Undoubtedly one of the toughest challenges Heretical Productions has faced with this most recent endeavor is a burgeoning attention to the little details. In the old days, most scenes were liberally ad-libbed (sometimes to the point of being semi-improvised) and the general framework of knowing where a scene needed to go and who needed to end up dead (or, perhaps more critically, not dead) was usually sufficient for the cohesive flow of a piece. In recent years however, with the new practice of breaking down show footage scene by scene and the valuable experience of previous shows taken to Fringe, the editorial eye has become much more critical and allowing a scene to ‘simply progress’ has stopped being an option.

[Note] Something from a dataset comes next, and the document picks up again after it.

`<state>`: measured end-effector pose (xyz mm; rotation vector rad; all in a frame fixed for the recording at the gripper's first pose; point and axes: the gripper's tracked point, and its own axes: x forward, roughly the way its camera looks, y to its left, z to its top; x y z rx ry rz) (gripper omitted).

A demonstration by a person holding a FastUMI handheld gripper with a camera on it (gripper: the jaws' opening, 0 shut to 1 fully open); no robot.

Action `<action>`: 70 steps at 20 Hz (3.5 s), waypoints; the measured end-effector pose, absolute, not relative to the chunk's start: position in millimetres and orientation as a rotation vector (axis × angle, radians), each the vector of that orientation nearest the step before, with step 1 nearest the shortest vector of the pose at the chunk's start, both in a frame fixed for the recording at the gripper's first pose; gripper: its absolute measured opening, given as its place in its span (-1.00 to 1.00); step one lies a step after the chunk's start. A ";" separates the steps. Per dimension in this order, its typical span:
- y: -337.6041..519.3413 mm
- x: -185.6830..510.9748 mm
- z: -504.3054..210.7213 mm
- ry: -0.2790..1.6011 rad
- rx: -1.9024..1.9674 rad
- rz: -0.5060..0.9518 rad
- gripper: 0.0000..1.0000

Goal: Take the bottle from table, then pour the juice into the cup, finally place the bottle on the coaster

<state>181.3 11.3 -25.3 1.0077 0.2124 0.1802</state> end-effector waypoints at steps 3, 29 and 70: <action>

This is not to say that the new material doesn't remain reasonably non-formulaic in its conception. The show is as much the end result of our own anarchical brain-wanderings as it is a devised piece, and that moment when somebody stood up in rehearsals and said “Wait, what if zombies were afraid of polar bears?” was usually the moment when a key plot point or character trait slipped snugly into position like a Rolo into the old-shape Smarties tube. Ideas, characters or even whole plot lines tend to be born of someone’s spur of the moment idea, usually while playing Call of Duty or eating bacon. Sometimes, even stumbled or mis-delivered lines can lead to a new idea or just a different approach to an existing scene (what if all nightclub bouncers spoke like a 19th century gentleman’s gentleman?).
The end result is that The Heist has taken a whole year longer to make Fringe-ready than its predecessors. While we love Fringe dearly and would happily spend eleven of the twelve months a year pottering round at 2AM trying to find that show that handed out free bacon sandwiches, the show is always central to our Fringe visit and we won’t bring it until we love it.